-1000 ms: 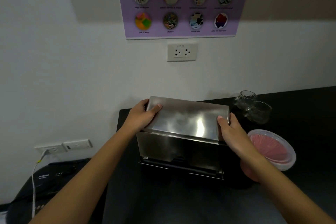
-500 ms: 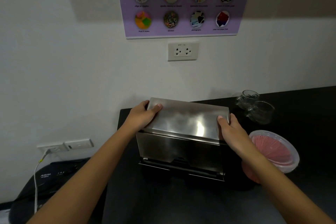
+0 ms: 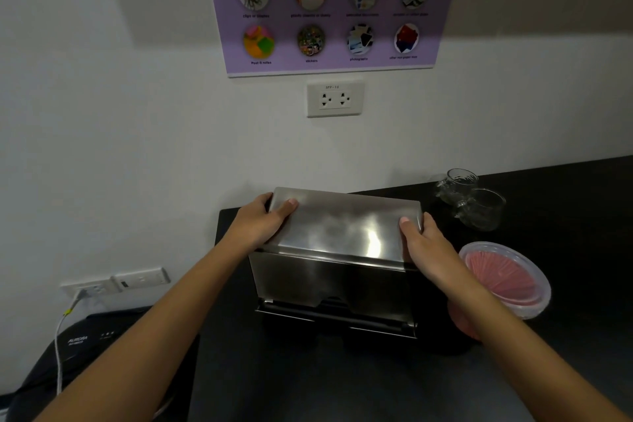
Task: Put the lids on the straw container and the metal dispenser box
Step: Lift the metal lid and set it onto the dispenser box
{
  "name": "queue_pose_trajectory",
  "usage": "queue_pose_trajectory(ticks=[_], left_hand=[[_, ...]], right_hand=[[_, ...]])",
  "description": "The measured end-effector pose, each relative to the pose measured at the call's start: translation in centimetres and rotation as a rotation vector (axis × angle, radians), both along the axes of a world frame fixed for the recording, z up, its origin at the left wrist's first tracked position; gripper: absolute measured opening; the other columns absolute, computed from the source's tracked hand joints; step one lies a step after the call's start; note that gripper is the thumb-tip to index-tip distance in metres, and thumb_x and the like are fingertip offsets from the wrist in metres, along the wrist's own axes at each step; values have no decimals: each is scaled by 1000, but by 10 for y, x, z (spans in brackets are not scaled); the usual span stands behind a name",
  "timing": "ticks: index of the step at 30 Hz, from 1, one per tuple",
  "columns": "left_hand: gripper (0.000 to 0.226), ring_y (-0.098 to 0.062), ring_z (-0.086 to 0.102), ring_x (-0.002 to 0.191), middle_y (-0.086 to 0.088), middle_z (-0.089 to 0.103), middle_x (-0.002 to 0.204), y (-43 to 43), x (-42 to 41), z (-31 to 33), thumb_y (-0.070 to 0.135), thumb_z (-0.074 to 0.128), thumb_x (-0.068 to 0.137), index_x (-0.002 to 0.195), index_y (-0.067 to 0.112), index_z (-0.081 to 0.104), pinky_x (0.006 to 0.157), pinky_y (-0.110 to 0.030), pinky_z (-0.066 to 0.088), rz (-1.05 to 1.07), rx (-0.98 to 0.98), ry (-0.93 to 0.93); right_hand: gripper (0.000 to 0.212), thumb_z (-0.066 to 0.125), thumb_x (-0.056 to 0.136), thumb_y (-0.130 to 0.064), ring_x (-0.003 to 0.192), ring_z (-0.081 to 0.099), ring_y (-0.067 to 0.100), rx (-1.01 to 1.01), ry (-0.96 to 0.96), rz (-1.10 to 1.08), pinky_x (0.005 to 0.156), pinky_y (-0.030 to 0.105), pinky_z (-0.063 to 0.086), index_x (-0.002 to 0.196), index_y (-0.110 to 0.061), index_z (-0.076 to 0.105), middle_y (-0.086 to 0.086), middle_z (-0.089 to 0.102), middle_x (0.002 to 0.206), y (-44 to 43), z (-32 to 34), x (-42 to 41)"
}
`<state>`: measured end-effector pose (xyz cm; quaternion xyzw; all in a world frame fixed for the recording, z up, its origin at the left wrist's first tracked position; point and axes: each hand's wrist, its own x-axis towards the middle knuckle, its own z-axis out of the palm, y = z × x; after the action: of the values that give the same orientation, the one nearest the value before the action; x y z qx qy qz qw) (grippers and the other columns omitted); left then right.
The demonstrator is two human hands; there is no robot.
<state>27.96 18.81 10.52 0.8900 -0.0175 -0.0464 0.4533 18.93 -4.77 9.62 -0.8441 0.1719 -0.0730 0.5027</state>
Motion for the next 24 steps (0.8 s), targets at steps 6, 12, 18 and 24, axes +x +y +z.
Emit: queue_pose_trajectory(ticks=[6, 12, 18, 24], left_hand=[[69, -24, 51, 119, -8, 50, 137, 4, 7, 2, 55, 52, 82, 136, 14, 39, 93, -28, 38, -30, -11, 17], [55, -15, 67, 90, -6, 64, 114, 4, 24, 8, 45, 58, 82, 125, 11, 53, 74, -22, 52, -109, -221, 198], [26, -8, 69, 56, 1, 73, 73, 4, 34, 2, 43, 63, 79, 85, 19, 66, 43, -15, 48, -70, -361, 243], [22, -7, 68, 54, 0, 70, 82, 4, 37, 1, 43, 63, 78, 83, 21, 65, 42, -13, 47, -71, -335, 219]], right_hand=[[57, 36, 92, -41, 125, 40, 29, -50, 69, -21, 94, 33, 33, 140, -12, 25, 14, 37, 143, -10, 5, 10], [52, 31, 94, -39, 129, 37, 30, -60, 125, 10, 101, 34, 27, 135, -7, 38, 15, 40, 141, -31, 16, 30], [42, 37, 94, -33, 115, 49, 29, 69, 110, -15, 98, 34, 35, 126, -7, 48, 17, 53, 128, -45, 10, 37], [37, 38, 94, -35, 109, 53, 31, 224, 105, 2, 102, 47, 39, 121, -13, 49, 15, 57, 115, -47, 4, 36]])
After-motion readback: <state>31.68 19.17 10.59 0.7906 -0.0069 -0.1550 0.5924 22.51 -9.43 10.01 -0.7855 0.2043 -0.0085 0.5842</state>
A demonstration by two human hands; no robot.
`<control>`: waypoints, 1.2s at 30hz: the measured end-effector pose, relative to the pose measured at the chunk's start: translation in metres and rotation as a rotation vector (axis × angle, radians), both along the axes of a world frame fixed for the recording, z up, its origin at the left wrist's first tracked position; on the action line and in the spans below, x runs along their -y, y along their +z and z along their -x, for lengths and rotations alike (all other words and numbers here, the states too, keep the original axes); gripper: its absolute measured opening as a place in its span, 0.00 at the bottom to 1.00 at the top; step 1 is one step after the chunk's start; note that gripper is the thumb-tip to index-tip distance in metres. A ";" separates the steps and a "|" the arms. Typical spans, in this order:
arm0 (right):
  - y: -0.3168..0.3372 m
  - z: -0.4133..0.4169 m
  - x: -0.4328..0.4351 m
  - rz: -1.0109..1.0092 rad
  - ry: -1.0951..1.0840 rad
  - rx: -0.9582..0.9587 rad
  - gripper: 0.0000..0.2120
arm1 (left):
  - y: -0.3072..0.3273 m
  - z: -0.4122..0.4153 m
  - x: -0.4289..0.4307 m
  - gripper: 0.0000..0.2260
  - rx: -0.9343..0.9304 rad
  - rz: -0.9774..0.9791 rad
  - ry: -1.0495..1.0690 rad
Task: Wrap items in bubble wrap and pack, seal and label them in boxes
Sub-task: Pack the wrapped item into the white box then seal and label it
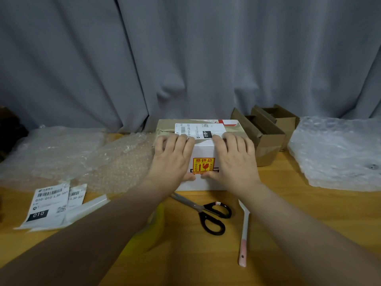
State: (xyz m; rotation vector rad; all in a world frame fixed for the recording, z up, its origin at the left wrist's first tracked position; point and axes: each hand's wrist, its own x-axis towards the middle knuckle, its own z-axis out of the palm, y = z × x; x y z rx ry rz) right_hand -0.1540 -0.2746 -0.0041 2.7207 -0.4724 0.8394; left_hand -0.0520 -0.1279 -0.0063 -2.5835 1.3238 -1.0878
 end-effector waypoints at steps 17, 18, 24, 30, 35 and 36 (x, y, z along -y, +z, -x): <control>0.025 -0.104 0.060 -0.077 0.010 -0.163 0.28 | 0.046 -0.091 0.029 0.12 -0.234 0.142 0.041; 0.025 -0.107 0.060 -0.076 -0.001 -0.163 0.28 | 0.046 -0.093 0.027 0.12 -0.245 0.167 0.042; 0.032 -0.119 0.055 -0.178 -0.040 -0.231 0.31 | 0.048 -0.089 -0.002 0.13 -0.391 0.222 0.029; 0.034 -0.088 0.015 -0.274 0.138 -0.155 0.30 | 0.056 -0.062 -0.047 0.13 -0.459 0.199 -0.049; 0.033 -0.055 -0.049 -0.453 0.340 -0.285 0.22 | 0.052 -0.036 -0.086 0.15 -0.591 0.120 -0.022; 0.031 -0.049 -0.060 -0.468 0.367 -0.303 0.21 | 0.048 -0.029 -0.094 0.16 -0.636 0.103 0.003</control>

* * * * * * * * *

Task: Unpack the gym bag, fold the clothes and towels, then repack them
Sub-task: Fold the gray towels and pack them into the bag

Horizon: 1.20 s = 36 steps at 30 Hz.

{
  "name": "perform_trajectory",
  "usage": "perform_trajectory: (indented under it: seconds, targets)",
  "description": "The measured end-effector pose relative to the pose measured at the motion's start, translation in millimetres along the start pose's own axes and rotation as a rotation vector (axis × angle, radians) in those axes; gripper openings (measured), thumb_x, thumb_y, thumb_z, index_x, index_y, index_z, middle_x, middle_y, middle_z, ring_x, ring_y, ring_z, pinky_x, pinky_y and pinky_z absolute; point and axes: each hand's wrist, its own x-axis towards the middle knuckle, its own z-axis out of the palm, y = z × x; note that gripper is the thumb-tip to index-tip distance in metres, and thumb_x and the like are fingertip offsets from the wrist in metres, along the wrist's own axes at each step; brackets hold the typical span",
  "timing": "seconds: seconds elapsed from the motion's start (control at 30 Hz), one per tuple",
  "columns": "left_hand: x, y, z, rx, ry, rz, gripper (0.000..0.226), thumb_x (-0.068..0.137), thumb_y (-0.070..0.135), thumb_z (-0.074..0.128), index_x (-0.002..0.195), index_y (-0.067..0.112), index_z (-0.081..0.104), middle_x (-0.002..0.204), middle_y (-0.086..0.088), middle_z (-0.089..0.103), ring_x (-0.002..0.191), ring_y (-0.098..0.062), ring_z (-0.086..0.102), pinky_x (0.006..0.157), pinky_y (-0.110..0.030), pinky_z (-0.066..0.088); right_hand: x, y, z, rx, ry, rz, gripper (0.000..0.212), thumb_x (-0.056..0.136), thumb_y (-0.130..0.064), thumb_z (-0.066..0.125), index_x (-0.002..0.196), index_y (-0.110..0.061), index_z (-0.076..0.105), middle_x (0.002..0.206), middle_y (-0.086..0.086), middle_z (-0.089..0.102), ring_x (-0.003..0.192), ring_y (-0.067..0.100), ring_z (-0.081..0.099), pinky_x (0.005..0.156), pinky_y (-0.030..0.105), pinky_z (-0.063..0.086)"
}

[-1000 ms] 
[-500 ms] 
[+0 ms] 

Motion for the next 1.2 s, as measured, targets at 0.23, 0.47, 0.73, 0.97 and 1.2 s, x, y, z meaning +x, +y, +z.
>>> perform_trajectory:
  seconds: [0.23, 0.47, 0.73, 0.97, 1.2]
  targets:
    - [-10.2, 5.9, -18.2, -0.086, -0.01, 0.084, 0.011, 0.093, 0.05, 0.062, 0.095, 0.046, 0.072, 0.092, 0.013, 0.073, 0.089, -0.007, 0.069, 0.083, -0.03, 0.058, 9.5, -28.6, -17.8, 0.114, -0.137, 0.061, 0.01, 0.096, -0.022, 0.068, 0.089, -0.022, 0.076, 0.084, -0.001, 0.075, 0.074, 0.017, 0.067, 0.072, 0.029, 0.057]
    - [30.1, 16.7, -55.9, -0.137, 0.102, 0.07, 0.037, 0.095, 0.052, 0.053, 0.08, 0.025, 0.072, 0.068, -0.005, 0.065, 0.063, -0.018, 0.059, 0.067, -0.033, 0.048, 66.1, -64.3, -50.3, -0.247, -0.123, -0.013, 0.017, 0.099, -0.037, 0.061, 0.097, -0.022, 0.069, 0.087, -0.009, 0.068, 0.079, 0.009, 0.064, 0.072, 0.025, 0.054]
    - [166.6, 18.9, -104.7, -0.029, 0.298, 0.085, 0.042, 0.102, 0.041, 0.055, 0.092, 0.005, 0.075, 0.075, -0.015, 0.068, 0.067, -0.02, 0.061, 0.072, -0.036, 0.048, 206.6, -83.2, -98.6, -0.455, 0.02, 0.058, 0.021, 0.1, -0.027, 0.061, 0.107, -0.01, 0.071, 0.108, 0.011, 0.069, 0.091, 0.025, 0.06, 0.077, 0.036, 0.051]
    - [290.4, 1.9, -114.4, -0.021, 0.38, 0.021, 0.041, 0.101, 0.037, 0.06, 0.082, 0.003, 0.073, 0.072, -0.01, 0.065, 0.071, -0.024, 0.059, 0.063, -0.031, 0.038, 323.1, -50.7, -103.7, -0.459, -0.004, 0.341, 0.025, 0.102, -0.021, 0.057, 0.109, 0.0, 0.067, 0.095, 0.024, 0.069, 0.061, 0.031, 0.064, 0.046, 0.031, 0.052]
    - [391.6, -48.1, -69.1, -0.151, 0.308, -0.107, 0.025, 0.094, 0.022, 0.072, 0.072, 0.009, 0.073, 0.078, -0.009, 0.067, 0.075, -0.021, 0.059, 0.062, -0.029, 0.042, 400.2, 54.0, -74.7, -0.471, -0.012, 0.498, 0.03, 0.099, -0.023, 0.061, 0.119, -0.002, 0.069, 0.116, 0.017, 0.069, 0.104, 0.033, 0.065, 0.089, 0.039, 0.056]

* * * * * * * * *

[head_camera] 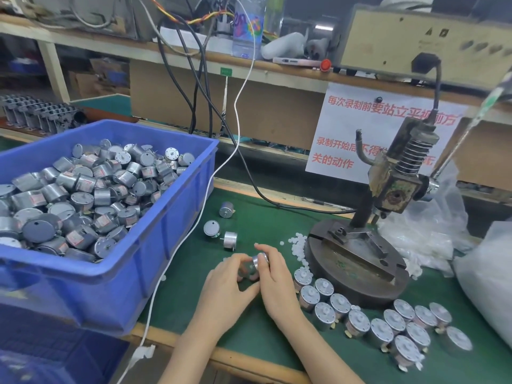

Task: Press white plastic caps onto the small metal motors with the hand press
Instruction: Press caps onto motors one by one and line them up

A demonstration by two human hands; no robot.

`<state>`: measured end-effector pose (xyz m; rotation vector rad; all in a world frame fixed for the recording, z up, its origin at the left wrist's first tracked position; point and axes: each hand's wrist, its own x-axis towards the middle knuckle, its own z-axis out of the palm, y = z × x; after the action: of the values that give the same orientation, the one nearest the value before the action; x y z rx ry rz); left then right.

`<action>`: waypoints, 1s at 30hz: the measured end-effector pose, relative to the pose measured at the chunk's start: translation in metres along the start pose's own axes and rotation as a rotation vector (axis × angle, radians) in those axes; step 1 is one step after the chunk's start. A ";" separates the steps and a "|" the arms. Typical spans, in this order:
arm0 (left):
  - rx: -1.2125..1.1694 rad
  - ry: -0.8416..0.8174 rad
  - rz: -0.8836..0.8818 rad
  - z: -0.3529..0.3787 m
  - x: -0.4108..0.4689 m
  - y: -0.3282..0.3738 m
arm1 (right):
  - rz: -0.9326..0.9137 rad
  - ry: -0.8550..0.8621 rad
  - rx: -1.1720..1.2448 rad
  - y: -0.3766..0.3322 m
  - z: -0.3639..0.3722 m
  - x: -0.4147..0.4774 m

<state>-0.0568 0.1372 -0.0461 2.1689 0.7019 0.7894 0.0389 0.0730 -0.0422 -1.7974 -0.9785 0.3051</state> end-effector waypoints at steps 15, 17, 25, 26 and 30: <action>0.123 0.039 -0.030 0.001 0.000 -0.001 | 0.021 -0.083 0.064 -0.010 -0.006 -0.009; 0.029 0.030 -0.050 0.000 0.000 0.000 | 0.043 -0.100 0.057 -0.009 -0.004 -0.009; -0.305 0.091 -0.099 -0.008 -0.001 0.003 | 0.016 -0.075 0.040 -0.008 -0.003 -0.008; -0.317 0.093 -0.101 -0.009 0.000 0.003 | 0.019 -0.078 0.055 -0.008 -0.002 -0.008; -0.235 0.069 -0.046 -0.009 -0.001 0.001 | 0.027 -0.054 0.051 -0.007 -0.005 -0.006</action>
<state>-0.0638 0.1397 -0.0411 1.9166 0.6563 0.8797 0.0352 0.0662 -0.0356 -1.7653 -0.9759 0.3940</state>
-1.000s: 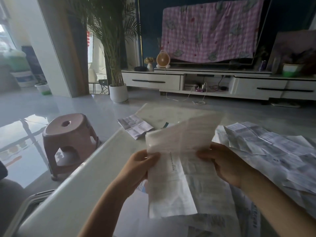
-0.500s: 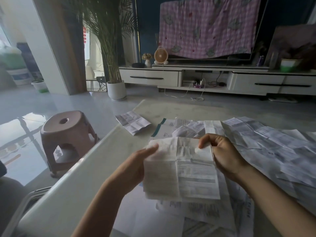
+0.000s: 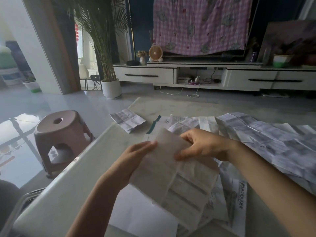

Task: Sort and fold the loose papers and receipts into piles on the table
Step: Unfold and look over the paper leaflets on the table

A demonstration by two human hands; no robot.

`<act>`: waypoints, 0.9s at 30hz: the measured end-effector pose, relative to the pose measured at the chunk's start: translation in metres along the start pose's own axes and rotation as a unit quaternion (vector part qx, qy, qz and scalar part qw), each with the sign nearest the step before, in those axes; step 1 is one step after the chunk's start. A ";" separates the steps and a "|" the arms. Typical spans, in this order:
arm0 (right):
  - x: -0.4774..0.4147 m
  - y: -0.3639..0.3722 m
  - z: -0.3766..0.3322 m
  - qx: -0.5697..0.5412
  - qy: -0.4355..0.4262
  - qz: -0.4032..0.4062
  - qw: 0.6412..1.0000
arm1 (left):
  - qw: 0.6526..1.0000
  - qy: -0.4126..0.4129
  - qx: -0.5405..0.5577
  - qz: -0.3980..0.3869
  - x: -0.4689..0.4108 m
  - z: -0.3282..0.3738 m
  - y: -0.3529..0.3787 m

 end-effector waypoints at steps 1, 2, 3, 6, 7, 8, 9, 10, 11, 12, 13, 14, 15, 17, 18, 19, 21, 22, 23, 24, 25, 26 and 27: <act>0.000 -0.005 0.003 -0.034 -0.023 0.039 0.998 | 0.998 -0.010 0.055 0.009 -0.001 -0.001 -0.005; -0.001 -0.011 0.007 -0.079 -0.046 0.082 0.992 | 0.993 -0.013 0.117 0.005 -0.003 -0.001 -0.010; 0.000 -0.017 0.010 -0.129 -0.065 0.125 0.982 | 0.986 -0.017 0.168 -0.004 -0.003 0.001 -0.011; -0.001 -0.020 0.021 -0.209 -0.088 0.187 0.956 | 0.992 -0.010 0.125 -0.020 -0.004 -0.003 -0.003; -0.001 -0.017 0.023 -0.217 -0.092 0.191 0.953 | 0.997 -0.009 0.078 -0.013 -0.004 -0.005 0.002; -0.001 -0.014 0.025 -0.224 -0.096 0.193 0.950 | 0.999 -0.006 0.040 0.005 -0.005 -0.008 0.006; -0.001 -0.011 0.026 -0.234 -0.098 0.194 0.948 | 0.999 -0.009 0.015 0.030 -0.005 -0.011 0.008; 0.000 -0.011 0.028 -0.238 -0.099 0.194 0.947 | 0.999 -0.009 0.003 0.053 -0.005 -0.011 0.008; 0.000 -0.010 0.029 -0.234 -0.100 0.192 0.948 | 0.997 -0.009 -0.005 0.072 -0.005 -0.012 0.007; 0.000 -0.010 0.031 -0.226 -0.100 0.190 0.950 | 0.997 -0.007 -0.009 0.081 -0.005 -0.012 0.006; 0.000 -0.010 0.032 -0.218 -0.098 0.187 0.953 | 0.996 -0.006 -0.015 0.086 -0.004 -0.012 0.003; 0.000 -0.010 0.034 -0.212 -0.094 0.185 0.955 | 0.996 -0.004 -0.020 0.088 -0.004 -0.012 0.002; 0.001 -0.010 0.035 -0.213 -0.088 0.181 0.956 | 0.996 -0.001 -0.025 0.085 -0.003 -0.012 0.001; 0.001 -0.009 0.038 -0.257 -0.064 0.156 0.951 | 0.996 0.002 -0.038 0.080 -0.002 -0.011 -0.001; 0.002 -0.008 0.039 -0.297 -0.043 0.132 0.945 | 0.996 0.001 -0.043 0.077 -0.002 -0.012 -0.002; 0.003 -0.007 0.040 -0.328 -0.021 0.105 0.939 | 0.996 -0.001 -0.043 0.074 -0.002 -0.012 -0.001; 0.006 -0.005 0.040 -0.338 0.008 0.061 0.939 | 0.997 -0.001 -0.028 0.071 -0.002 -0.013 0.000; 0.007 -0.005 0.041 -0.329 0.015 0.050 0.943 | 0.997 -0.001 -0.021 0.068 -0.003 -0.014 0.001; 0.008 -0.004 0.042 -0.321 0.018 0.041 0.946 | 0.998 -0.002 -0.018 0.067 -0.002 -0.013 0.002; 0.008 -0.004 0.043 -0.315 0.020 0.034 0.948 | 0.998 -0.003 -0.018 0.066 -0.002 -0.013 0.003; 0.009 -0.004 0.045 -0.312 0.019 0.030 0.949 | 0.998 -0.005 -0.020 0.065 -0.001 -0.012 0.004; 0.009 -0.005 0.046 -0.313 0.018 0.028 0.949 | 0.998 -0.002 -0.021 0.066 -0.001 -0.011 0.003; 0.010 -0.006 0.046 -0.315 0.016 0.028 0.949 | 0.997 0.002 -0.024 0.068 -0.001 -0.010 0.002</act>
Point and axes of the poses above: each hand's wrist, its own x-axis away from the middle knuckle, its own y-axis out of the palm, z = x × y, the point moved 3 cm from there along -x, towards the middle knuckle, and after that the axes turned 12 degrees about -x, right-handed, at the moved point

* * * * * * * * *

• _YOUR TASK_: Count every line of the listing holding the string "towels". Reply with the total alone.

• _SOLUTION TO THE EXERCISE_: 2